Extracted records:

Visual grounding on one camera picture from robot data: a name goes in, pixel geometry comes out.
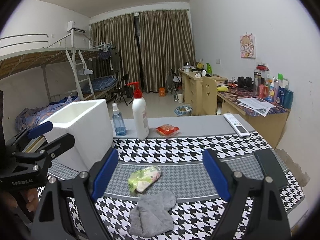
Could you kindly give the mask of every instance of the curtain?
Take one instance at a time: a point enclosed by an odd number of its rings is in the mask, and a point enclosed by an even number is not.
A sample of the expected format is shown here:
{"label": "curtain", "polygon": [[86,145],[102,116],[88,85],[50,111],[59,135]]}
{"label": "curtain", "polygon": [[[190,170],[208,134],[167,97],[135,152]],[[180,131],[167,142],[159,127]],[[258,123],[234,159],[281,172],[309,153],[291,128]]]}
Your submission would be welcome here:
{"label": "curtain", "polygon": [[[119,50],[121,59],[119,79],[129,73],[129,81],[140,81],[139,54],[134,29],[134,15],[126,14],[91,25],[91,39],[111,42]],[[97,77],[111,75],[108,60],[97,57],[93,72]]]}
{"label": "curtain", "polygon": [[185,62],[196,63],[186,10],[139,13],[141,57],[146,92],[164,87],[171,69],[178,73]]}

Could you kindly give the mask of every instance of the person's hand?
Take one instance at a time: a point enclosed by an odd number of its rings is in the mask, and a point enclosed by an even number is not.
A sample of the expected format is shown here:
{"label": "person's hand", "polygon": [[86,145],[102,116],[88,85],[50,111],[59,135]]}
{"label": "person's hand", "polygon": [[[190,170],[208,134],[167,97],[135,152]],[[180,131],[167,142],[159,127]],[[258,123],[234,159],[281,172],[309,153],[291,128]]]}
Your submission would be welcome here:
{"label": "person's hand", "polygon": [[[26,197],[26,199],[29,201],[27,203],[28,211],[29,212],[35,211],[39,204],[38,190],[36,188],[32,188],[29,190],[21,191],[21,194],[23,194]],[[18,207],[18,203],[16,199],[12,195],[10,195],[8,192],[3,192],[1,195],[7,206]]]}

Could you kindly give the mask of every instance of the cartoon poster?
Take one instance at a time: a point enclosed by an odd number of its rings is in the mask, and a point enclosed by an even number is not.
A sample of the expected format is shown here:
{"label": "cartoon poster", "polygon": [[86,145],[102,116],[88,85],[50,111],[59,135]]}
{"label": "cartoon poster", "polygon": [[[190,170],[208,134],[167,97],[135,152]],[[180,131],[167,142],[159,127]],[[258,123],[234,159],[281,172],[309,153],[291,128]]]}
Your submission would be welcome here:
{"label": "cartoon poster", "polygon": [[240,50],[241,57],[256,58],[256,41],[252,33],[240,36]]}

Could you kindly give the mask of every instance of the bed railing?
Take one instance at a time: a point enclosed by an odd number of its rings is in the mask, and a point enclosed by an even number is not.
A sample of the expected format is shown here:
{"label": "bed railing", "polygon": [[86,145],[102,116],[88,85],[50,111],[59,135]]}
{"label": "bed railing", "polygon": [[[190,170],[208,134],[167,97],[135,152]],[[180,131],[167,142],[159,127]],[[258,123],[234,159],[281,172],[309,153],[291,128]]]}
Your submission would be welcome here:
{"label": "bed railing", "polygon": [[27,43],[37,43],[37,42],[46,42],[48,44],[48,47],[49,47],[49,36],[48,36],[48,34],[44,34],[44,33],[20,34],[20,35],[13,35],[13,36],[3,37],[3,38],[0,38],[0,45],[1,45],[1,41],[2,40],[9,39],[9,38],[14,38],[14,37],[24,37],[24,36],[46,36],[47,40],[45,40],[45,41],[18,42],[18,43],[14,43],[14,44],[5,45],[5,46],[0,46],[0,49],[6,48],[6,47],[10,47],[10,46],[14,46],[14,45],[27,44]]}
{"label": "bed railing", "polygon": [[107,48],[112,48],[112,42],[105,43],[101,41],[89,40],[89,48],[90,49],[102,49],[105,50]]}
{"label": "bed railing", "polygon": [[51,101],[54,102],[54,101],[60,101],[61,99],[67,97],[67,96],[77,96],[78,94],[78,91],[75,89],[75,90],[71,90],[71,91],[67,91],[67,92],[63,92],[63,93],[60,93],[60,94],[56,94],[56,95],[53,95],[53,96],[50,96],[51,98]]}
{"label": "bed railing", "polygon": [[53,48],[56,43],[58,43],[58,48],[59,48],[60,47],[60,41],[62,41],[62,40],[64,40],[64,46],[63,47],[66,47],[67,46],[66,38],[69,37],[69,36],[71,36],[71,33],[69,33],[68,35],[64,36],[60,40],[57,40],[56,42],[52,43],[51,45],[48,46],[48,48],[51,48],[51,47]]}

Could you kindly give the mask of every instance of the patterned desk mat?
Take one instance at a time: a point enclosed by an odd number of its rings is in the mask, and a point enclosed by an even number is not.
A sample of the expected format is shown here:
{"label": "patterned desk mat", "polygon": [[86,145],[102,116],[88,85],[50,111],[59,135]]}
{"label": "patterned desk mat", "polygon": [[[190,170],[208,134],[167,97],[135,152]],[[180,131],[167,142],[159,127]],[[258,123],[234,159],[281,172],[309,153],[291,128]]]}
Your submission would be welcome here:
{"label": "patterned desk mat", "polygon": [[[211,136],[201,138],[115,139],[114,147],[119,151],[119,165],[106,189],[105,196],[95,203],[97,212],[114,239],[145,239],[130,236],[130,210],[137,204],[138,198],[132,198],[127,189],[127,178],[131,172],[152,163],[159,165],[163,174],[159,181],[145,194],[156,194],[163,188],[172,190],[177,197],[176,206],[170,211],[174,221],[174,230],[148,239],[208,239],[227,205],[216,190],[203,167],[202,151],[213,148],[232,170],[241,170],[247,177],[262,179],[258,162],[252,154],[255,150],[271,148],[258,134],[250,138],[236,135]],[[276,155],[285,171],[289,186],[280,193],[287,212],[290,212],[304,194],[292,173]],[[71,179],[78,174],[57,160],[49,169],[50,176]],[[244,235],[250,218],[253,199],[247,198],[235,239]],[[71,216],[76,229],[85,234],[73,198],[69,199]]]}

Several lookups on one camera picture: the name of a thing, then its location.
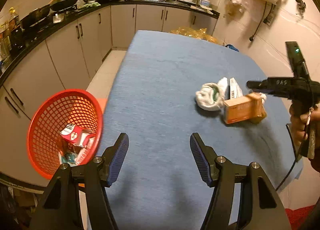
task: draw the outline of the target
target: blue gripper pad
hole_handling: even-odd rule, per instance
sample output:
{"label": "blue gripper pad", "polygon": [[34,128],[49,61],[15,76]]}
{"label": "blue gripper pad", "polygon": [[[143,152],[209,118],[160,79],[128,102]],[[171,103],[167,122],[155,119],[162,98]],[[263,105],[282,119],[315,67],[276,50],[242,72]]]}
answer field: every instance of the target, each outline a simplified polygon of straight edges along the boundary
{"label": "blue gripper pad", "polygon": [[190,148],[202,180],[209,187],[213,187],[213,183],[219,175],[219,170],[215,165],[217,154],[212,147],[204,145],[198,133],[193,133],[190,136]]}
{"label": "blue gripper pad", "polygon": [[112,161],[110,162],[108,168],[109,168],[109,174],[107,178],[107,184],[109,186],[112,185],[113,182],[115,182],[118,178],[120,169],[122,167],[124,158],[127,154],[128,148],[129,148],[129,137],[125,133],[121,133],[118,137],[116,143],[109,148],[116,148],[116,151],[113,155]]}

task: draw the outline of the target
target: screw
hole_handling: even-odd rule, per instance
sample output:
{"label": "screw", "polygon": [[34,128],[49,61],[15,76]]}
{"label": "screw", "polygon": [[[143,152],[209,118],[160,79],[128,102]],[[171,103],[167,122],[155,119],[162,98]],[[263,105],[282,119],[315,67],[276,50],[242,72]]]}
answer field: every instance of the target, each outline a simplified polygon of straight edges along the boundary
{"label": "screw", "polygon": [[217,161],[220,162],[220,163],[224,163],[226,161],[226,158],[223,157],[223,156],[218,156],[217,157]]}
{"label": "screw", "polygon": [[257,163],[257,162],[252,162],[252,163],[251,163],[251,166],[252,166],[254,169],[260,168],[260,165],[259,165],[259,163]]}
{"label": "screw", "polygon": [[68,163],[62,163],[60,165],[60,169],[66,169],[68,167]]}
{"label": "screw", "polygon": [[94,163],[100,163],[102,161],[102,158],[100,156],[94,157],[93,162]]}

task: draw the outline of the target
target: red plastic basket
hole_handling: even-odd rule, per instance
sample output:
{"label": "red plastic basket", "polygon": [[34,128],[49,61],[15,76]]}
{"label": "red plastic basket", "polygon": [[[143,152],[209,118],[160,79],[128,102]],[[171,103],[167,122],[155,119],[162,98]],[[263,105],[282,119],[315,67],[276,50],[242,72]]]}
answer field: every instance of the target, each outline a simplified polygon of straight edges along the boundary
{"label": "red plastic basket", "polygon": [[35,170],[51,179],[60,166],[56,140],[68,123],[91,129],[96,137],[86,158],[86,164],[97,152],[103,120],[98,101],[81,89],[68,89],[50,97],[31,121],[27,135],[28,158]]}

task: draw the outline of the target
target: red box
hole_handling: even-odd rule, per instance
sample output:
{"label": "red box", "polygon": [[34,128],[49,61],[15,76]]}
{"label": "red box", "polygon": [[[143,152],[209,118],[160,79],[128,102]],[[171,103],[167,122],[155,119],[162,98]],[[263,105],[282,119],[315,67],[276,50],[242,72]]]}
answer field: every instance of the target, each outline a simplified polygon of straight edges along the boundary
{"label": "red box", "polygon": [[90,138],[95,137],[90,129],[84,129],[72,123],[68,123],[67,126],[60,132],[62,138],[67,142],[72,143],[74,146],[86,147]]}

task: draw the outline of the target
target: black cable
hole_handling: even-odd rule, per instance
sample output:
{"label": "black cable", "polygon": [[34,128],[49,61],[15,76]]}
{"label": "black cable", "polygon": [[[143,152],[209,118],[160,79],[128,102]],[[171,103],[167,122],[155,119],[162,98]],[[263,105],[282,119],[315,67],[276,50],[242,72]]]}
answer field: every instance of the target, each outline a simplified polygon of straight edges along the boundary
{"label": "black cable", "polygon": [[[310,80],[310,79],[308,80],[308,85],[309,85],[309,89],[310,89],[310,92],[311,92],[311,95],[312,95],[312,107],[313,107],[313,106],[315,105],[315,102],[314,102],[314,97],[313,97],[313,91],[312,91],[312,89],[311,89],[311,80]],[[305,133],[304,133],[304,135],[303,135],[303,139],[306,137],[306,135],[307,135],[307,130],[305,131]],[[293,142],[293,139],[292,139],[291,135],[290,135],[290,139],[291,139],[292,144],[293,144],[293,146],[294,146],[294,142]],[[293,164],[292,164],[289,172],[288,172],[287,175],[284,177],[284,179],[280,182],[280,184],[277,186],[276,191],[278,191],[278,189],[282,186],[282,184],[285,182],[285,180],[289,177],[289,175],[290,175],[290,173],[292,172],[294,166],[295,166],[296,163],[298,162],[299,155],[300,155],[300,153],[301,153],[301,149],[302,149],[302,144],[300,144],[299,150],[298,150],[298,152],[297,152],[297,156],[296,156],[296,158],[294,159],[294,162],[293,162]]]}
{"label": "black cable", "polygon": [[256,33],[257,33],[257,31],[258,31],[258,28],[260,27],[260,24],[262,23],[264,14],[265,14],[265,12],[266,12],[266,7],[267,7],[267,2],[266,2],[266,4],[264,5],[264,10],[263,10],[262,18],[261,18],[261,20],[260,20],[260,22],[259,22],[259,25],[258,25],[256,31],[254,32],[254,34],[249,38],[250,41],[253,41],[253,40],[254,40],[254,36],[256,35]]}
{"label": "black cable", "polygon": [[266,24],[266,23],[268,22],[268,18],[269,18],[270,13],[271,13],[271,12],[272,12],[272,10],[273,10],[273,6],[274,6],[274,4],[271,4],[270,11],[269,11],[269,13],[268,13],[267,17],[265,17],[265,18],[264,18],[263,23],[265,23],[265,24]]}

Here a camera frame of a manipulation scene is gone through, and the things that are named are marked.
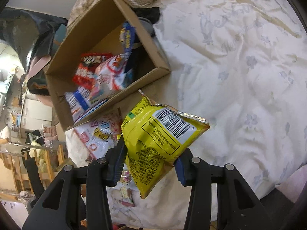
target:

Directions
Line count for "Could": state how many lines of the records contain it, and give only the number.

Answer
5